## Records from a collection

= Beginning of Section =

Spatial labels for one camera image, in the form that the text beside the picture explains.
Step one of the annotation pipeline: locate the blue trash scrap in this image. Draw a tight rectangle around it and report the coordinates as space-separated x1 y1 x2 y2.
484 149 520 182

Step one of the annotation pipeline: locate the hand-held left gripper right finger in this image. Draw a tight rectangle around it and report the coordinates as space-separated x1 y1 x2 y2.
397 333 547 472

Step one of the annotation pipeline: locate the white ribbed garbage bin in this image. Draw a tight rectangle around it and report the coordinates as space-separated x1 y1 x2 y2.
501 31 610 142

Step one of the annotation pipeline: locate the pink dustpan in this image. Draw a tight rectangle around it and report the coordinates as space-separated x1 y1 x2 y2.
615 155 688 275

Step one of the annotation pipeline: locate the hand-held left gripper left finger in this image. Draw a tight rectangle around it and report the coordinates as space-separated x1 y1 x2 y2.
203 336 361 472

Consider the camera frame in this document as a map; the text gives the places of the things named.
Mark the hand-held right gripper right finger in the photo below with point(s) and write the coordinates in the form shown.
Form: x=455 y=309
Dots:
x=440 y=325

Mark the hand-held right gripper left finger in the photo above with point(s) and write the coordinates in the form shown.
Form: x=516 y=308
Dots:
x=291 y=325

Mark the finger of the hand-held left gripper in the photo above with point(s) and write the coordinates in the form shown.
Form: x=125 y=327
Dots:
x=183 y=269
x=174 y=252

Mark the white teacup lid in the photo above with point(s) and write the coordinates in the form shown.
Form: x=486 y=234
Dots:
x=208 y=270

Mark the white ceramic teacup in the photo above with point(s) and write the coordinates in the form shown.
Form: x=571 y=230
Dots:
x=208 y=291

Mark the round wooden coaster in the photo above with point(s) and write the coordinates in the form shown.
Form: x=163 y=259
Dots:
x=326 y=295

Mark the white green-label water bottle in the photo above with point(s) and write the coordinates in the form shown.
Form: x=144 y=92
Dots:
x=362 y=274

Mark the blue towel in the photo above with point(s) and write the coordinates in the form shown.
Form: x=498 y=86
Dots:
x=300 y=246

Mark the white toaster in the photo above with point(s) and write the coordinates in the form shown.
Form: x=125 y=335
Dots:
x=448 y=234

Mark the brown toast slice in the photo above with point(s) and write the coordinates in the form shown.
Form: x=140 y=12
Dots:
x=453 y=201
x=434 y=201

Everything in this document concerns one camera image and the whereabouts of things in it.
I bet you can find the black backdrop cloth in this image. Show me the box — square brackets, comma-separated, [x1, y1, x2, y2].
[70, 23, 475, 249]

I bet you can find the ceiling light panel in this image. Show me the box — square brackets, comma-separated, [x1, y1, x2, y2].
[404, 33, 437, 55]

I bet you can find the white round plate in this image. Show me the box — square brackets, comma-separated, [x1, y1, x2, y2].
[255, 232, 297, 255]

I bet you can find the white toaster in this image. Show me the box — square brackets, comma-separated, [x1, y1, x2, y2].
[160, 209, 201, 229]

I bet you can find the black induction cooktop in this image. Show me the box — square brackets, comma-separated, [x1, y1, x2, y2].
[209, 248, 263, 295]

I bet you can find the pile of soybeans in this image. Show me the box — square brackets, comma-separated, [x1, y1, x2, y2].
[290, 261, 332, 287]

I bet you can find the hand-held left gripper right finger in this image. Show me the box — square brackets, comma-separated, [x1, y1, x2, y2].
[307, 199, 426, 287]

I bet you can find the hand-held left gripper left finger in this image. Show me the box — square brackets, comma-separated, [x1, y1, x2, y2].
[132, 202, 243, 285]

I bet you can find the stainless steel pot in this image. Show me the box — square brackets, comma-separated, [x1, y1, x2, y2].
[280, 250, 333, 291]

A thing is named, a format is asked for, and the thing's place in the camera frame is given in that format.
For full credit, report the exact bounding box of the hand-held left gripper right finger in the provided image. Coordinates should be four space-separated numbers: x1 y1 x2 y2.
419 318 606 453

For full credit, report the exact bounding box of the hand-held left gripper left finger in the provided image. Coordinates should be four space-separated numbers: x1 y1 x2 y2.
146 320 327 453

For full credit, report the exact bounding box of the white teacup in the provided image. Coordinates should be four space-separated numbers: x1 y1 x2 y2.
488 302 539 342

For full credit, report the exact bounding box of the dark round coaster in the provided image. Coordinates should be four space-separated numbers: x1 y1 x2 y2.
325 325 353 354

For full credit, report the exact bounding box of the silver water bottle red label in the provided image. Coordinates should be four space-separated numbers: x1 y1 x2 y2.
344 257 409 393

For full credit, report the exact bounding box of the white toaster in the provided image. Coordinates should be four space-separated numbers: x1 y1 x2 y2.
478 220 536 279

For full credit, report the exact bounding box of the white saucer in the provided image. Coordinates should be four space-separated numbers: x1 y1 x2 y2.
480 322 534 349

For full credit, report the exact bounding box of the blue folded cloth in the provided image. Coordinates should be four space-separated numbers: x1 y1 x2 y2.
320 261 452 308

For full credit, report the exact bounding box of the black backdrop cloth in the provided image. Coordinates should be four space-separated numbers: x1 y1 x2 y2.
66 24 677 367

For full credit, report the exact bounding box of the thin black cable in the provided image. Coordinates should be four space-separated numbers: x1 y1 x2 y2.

= End of Section =

Write out an exact copy of every record shown above.

## ANSWER BELOW
Spatial labels for one camera image, in the form that the text beside the picture explains.
Step one of the annotation pipeline: locate the blue trash scrap in this image. Draw a tight rectangle around it and report the coordinates as space-separated x1 y1 x2 y2.
484 149 520 182

Step one of the annotation pipeline: locate the hand-held left gripper right finger in this image. Draw a tight rectangle around it and report the coordinates as space-separated x1 y1 x2 y2.
397 333 547 472

Step one of the annotation pipeline: locate the white ribbed garbage bin in this image. Draw a tight rectangle around it and report the coordinates as space-separated x1 y1 x2 y2.
501 31 610 142

Step one of the annotation pipeline: locate the pink dustpan in this image. Draw a tight rectangle around it and report the coordinates as space-separated x1 y1 x2 y2.
615 155 688 275

Step one of the annotation pipeline: locate the hand-held left gripper left finger in this image. Draw a tight rectangle around it and report the coordinates as space-separated x1 y1 x2 y2.
203 336 361 472

Consider the camera frame in this document as a map; the text gives the places of the things named.
Mark the hand-held right gripper right finger in the photo below with point(s) and write the coordinates in the form shown.
Form: x=455 y=309
Dots:
x=440 y=325

Mark the hand-held right gripper left finger in the photo above with point(s) and write the coordinates in the form shown.
Form: x=516 y=308
Dots:
x=291 y=325

Mark the finger of the hand-held left gripper in the photo above with point(s) and write the coordinates in the form shown.
Form: x=125 y=327
Dots:
x=183 y=269
x=174 y=252

Mark the white teacup lid in the photo above with point(s) and write the coordinates in the form shown.
Form: x=486 y=234
Dots:
x=208 y=270

Mark the white ceramic teacup in the photo above with point(s) and write the coordinates in the form shown.
Form: x=571 y=230
Dots:
x=208 y=291

Mark the round wooden coaster in the photo above with point(s) and write the coordinates in the form shown.
Form: x=163 y=259
Dots:
x=326 y=295

Mark the white green-label water bottle in the photo above with point(s) and write the coordinates in the form shown.
Form: x=144 y=92
Dots:
x=362 y=274

Mark the blue towel in the photo above with point(s) and write the coordinates in the form shown.
Form: x=498 y=86
Dots:
x=300 y=246

Mark the white toaster in the photo above with point(s) and write the coordinates in the form shown.
Form: x=125 y=335
Dots:
x=448 y=234

Mark the brown toast slice in the photo above with point(s) and write the coordinates in the form shown.
Form: x=140 y=12
Dots:
x=453 y=201
x=434 y=201

Everything in this document concerns one camera image and the whereabouts of things in it.
I bet you can find the black backdrop cloth in this image. Show me the box — square brackets, comma-separated, [x1, y1, x2, y2].
[70, 23, 475, 249]

I bet you can find the ceiling light panel in this image. Show me the box — square brackets, comma-separated, [x1, y1, x2, y2].
[404, 33, 437, 55]

I bet you can find the white round plate in this image. Show me the box — square brackets, comma-separated, [x1, y1, x2, y2].
[255, 232, 297, 255]

I bet you can find the white toaster in this image. Show me the box — square brackets, comma-separated, [x1, y1, x2, y2].
[160, 209, 201, 229]

I bet you can find the black induction cooktop in this image. Show me the box — square brackets, comma-separated, [x1, y1, x2, y2].
[209, 248, 263, 295]

I bet you can find the pile of soybeans in this image. Show me the box — square brackets, comma-separated, [x1, y1, x2, y2].
[290, 261, 332, 287]

I bet you can find the hand-held left gripper right finger in this image. Show me the box — square brackets, comma-separated, [x1, y1, x2, y2].
[307, 199, 426, 287]

I bet you can find the hand-held left gripper left finger in this image. Show me the box — square brackets, comma-separated, [x1, y1, x2, y2].
[132, 202, 243, 285]

I bet you can find the stainless steel pot in this image. Show me the box — square brackets, comma-separated, [x1, y1, x2, y2].
[280, 250, 333, 291]

A thing is named, a format is asked for, and the thing's place in the camera frame is given in that format.
For full credit, report the exact bounding box of the hand-held left gripper right finger in the provided image. Coordinates should be four space-separated numbers: x1 y1 x2 y2.
419 318 606 453

For full credit, report the exact bounding box of the hand-held left gripper left finger in the provided image. Coordinates should be four space-separated numbers: x1 y1 x2 y2.
146 320 327 453

For full credit, report the exact bounding box of the white teacup in the provided image. Coordinates should be four space-separated numbers: x1 y1 x2 y2.
488 302 539 342

For full credit, report the exact bounding box of the dark round coaster in the provided image. Coordinates should be four space-separated numbers: x1 y1 x2 y2.
325 325 353 354

For full credit, report the exact bounding box of the silver water bottle red label in the provided image. Coordinates should be four space-separated numbers: x1 y1 x2 y2.
344 257 409 393

For full credit, report the exact bounding box of the white toaster in the provided image. Coordinates should be four space-separated numbers: x1 y1 x2 y2.
478 220 536 279

For full credit, report the exact bounding box of the white saucer in the provided image. Coordinates should be four space-separated numbers: x1 y1 x2 y2.
480 322 534 349

For full credit, report the exact bounding box of the blue folded cloth in the provided image. Coordinates should be four space-separated numbers: x1 y1 x2 y2.
320 261 452 308

For full credit, report the exact bounding box of the black backdrop cloth in the provided image. Coordinates should be four space-separated numbers: x1 y1 x2 y2.
66 24 677 367

For full credit, report the exact bounding box of the thin black cable in the provided image. Coordinates should be four space-separated numbers: x1 y1 x2 y2.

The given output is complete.